Chi qui scrive è un autonomista einaudian-sturziano. La sussidiarietà istituzionale dal basso è un ottimo principio. Ma su almeno due questioni essenziali, 22 anni non sono passati invano. La prima è quella delle 23 materie previste allora in Costituzione come soggette a richiesta di autonomia rafforzata dalle regioni ordinarie. Alcune di esse contrastano frontalmente con quanto pandemia e guerra ucraina ci hanno dimostrato.  In particolare quelle relative ai rapporti internazionali e con l’Unione europea delle regioni, al commercio estero, ai porti e aeroporti, grandi reti di trasporto e navigazione, ordinamento della comunicazione, e alla produzione, trasporto e distribuzione dell’energia. Non ha senso pensare nel mondo attuale a micropolitiche estere e commerciali regionali, a criteri locali sulle grandi reti di trasporto e tanto meno sui mercati digitali Itc.
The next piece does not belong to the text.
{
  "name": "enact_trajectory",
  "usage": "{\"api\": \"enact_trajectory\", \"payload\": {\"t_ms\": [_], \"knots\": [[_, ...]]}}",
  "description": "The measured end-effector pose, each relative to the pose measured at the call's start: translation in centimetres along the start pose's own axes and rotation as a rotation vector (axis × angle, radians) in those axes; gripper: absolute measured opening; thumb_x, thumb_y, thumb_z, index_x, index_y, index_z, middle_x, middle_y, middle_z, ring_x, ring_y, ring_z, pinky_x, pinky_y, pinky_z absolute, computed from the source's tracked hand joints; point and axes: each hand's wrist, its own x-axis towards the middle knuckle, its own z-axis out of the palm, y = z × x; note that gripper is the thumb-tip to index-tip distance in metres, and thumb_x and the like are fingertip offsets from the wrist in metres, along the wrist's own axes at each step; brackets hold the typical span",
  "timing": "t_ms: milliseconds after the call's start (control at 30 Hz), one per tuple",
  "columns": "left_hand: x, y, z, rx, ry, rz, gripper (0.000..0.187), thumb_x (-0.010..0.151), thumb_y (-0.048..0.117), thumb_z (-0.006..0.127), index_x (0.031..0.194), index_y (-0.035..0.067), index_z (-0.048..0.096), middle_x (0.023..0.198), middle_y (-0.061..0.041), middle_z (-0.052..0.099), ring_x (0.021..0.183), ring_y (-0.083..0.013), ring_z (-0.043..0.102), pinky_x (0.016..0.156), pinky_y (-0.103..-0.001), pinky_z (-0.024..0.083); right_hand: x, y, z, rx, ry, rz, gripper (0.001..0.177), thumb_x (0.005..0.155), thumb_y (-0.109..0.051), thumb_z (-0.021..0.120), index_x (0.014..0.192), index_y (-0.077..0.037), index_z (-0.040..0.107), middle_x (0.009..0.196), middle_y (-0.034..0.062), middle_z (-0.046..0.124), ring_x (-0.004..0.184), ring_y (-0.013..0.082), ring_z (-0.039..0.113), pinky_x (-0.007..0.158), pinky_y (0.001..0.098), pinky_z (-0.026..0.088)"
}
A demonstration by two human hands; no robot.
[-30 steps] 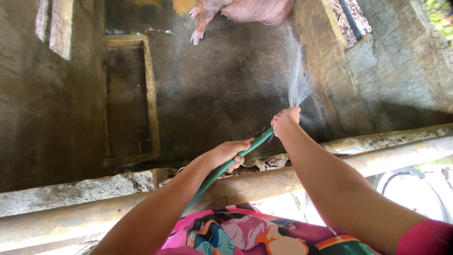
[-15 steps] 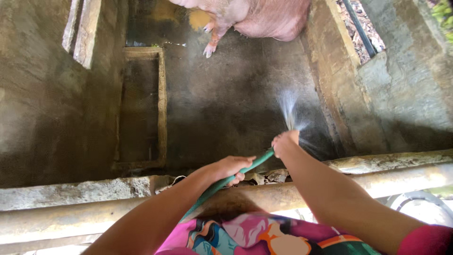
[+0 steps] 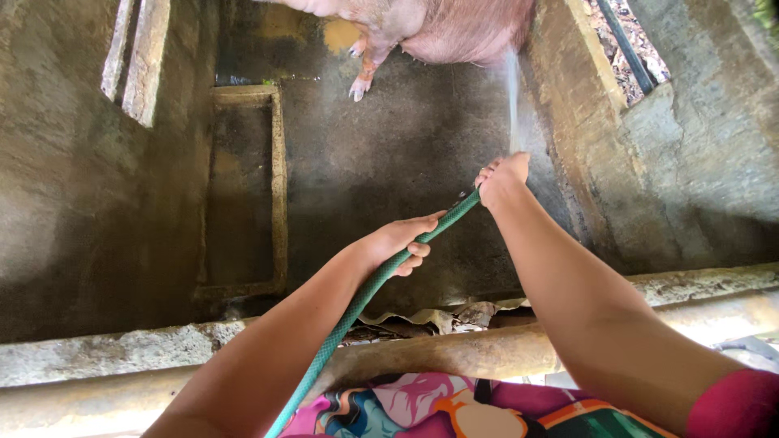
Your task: The person uses a green hose to spray water onto a pig inside a concrete pen. The person directs the water stream over the pig's body and the pen floor, then moves the hose away from the pen.
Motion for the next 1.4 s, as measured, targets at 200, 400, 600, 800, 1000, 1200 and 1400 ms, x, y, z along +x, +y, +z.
{"api": "enact_trajectory", "payload": {"t_ms": [200, 400, 600, 800, 1000, 1200, 1400], "knots": [[0.9, -1.1, 0.6, 0.022, 0.092, -0.117, 0.055, 0.108, 0.038, 0.038, 0.163, 0.03, 0.031, 0.054, 0.009, 0.033, 0.037, -0.0061, 0.031, 0.033, -0.024, 0.031, -0.8, 1.0, -2.6, 0.022, 0.166, 0.056, 0.058, 0.099, -0.055, 0.04, 0.06, -0.016, 0.024, 0.052, -0.0019, 0.023, 0.042, 0.015, 0.022, 0.045, 0.0309, 0.02], [1.1, -1.8, 0.4, -0.001, 0.048, -0.121, 0.057, 0.108, 0.041, 0.038, 0.163, 0.032, 0.027, 0.054, 0.008, 0.033, 0.037, -0.007, 0.033, 0.035, -0.024, 0.032, -1.0, 1.2, -3.2, 0.026, 0.173, 0.035, 0.054, 0.1, -0.048, 0.04, 0.06, -0.016, 0.024, 0.052, -0.003, 0.025, 0.043, 0.0138, 0.022, 0.046, 0.0296, 0.019], [1.1, -2.8, -0.3, -0.01, 0.015, -0.096, 0.059, 0.107, 0.044, 0.04, 0.163, 0.037, 0.026, 0.056, 0.008, 0.032, 0.038, -0.0073, 0.033, 0.036, -0.025, 0.031, -0.7, 1.8, -3.1, -0.015, 0.103, 0.041, 0.05, 0.099, -0.045, 0.041, 0.061, -0.018, 0.023, 0.053, -0.0037, 0.024, 0.043, 0.0134, 0.023, 0.045, 0.0292, 0.02], [0.1, -4.5, -0.9, -0.08, -0.011, -0.09, 0.058, 0.107, 0.047, 0.039, 0.163, 0.041, 0.025, 0.058, 0.009, 0.032, 0.042, -0.0063, 0.033, 0.039, -0.023, 0.03, -0.8, 3.8, -3.0, -0.05, 0.103, 0.059, 0.053, 0.099, -0.051, 0.039, 0.061, -0.018, 0.025, 0.054, -0.0033, 0.025, 0.043, 0.0133, 0.024, 0.045, 0.0288, 0.021], [0.1, -4.0, -1.1, -0.085, 0.036, -0.08, 0.057, 0.106, 0.047, 0.04, 0.162, 0.041, 0.028, 0.057, 0.008, 0.032, 0.041, -0.0064, 0.032, 0.039, -0.023, 0.029, -0.6, 3.7, -1.7, -0.064, 0.032, 0.048, 0.05, 0.1, -0.047, 0.037, 0.061, -0.018, 0.024, 0.053, -0.0036, 0.024, 0.042, 0.0134, 0.023, 0.045, 0.0295, 0.02], [-2.4, -5.1, -1.9, -0.164, 0.086, 0.024, 0.06, 0.107, 0.046, 0.043, 0.164, 0.036, 0.028, 0.06, 0.009, 0.035, 0.041, -0.0053, 0.031, 0.036, -0.023, 0.028, -0.9, 6.4, 0.4, -0.141, -0.022, 0.138, 0.05, 0.1, -0.047, 0.038, 0.06, -0.019, 0.027, 0.052, -0.0047, 0.025, 0.041, 0.0124, 0.025, 0.045, 0.0286, 0.022], [-7.1, -6.4, -4.2, -0.214, 0.175, 0.065, 0.062, 0.105, 0.046, 0.045, 0.163, 0.038, 0.026, 0.057, 0.007, 0.035, 0.04, -0.0079, 0.034, 0.035, -0.025, 0.032, -2.1, 12.4, 4.8, -0.248, -0.132, 0.241, 0.053, 0.098, -0.053, 0.036, 0.058, -0.019, 0.026, 0.05, -0.0038, 0.023, 0.04, 0.0138, 0.024, 0.044, 0.0299, 0.021]]}}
E’ follia immaginare scelte energetiche in contrasto con l’ottimizzazione necessaria di fonti, infrastrutture e reti, la cui assenza paghiamo molto caro.  Va aperto in Conferenza stato-regioni un confronto serio, volto ad autolimitare le scelte rispetto a quanto previsto 22 anni fa. Altrimenti aggiungeremmo ai nostri freni anticrescita anche la microframmentazione di mercati per i quali la soluzione è renderli davvero europei, non ancora più segmentati al nostro interno. Zaia non ha respinto un simile sforzo comune di ragionevolezza. Ma bisogna che il governo lo dica con chiarezza.

 

Il secondo macigno riguarda le risorse. La definizione dei Livelli essenziali di Prestazione dei servizi essenziali deve essere fatta in maniera tecnicamente impeccabile.  Perché i divari sono diventati in vasta parte del paese tali da rendere impossibile credere che la loro soluzione possa avvenire a invarianza di spesa ed entrate. Né la messe di risorse del Pnrr si mostra sinora decisiva. Come riportato dal Sole 24 Ore, un comune su sei in Italia (escluse le autonomie speciali del Nord) ha chiuso l’ultimo bilancio in deficit. E il 72 per cento di questi 1.200 comuni è al Sud: in Calabria il 63 per cento dei municipi, in Sicilia il 52 per cento, in Campania il 48, mentre in Veneto sono solo 5 su 563. Per gli asili nido il Pnrr stanzia 4,6 miliardi, Draghi ne aggiunse un altro. Ma oltre 3.400 comuni senza asili hanno disertato i bandi, perché realizzatili non avrebbero finanza per i costi di gestione. Sulla sanità le condizioni sono analoghe. Se i Lep sono calcolati seriamente, la loro offerta nelle aree più arretrate richiederà molte risorse aggiuntive, e può avvenire solo attuando una forte revisione e riallocazione della spesa pubblica nazionale, nonché con la nascita di un fondo strutturale per la perequazione da alimentare per tutti gli anni a venire, fino a risultati monitorati e conseguiti. Non possono bastare aliquote di compartecipazione a tributi nazionali. Si può provare a battersi in Ue perché tale fondo di perequazione sia extra deficit di bilancio, come fa oggi la Germania con i suoi 200 miliardi destinati al sostegno del caro energia. Ma credere di rimediare ai gap del Sud a saldi invariati è irreale. Senza serietà e chiarezza su materie e risorse, le regioni e il paese si spaccano sulla devolution. Bisogna evitarlo. Dopo pandemia e guerra in Ucraina, non dobbiamo soffiare sul fuoco dei nostri problemi interni. Vanno affrontati e risolti usando testa e calcolatrice, non minando la coesione.